I don't see this at all.  If because I had to over pay for my mortgage I went into overdraft in order to do so I'd expect this to be part of my compensation.


----------



## Homer (13 Dec 2016)

The key word in my first sentence is *if*. I was dealing with the technical aspects of how you calculate the time value of money, not making a judgement call on whether some individuals could make a case for higher interest rates being used in the calculation.

I think a strong case could be made for including an allowance for overdraft interest, particularly if the overdraft was with the same institution that provided the mortgage. Otherwise, the lender would be making a profit at the expense of the borrower.


----------



## Brendan Burgess (13 Dec 2016)

PadKiss said:


> at least it got included with clarity.



Hi Padraic 

It's not really a question of merits - it's a question of arithmetic. 

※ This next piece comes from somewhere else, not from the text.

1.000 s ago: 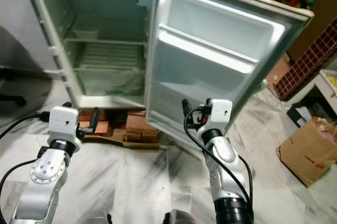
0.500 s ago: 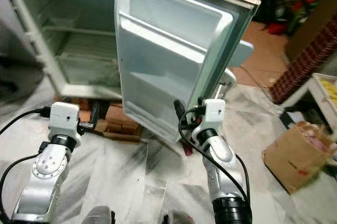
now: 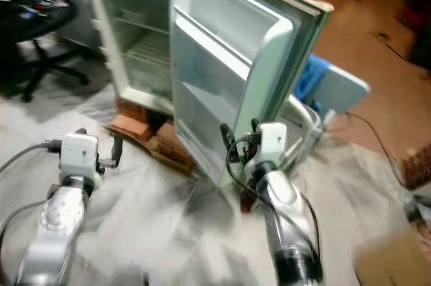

120,000 mortgage holders have had their mortgages rescheduled by their lenders. No change in interest rates, just the repayments were lowered.  The lenders did not turn around and ask for more money because they were deprived of the TVM. 

It's the same with ptsb's restitution programme. They have calculated it correctly.
AIB claims that they have calculated it correctly and I will take their word for it. But then they are going further and paying the TVM twice. Not sure why they are doing this.  I think that they should have increased the compensation to 20% instead. 

Brendan


----------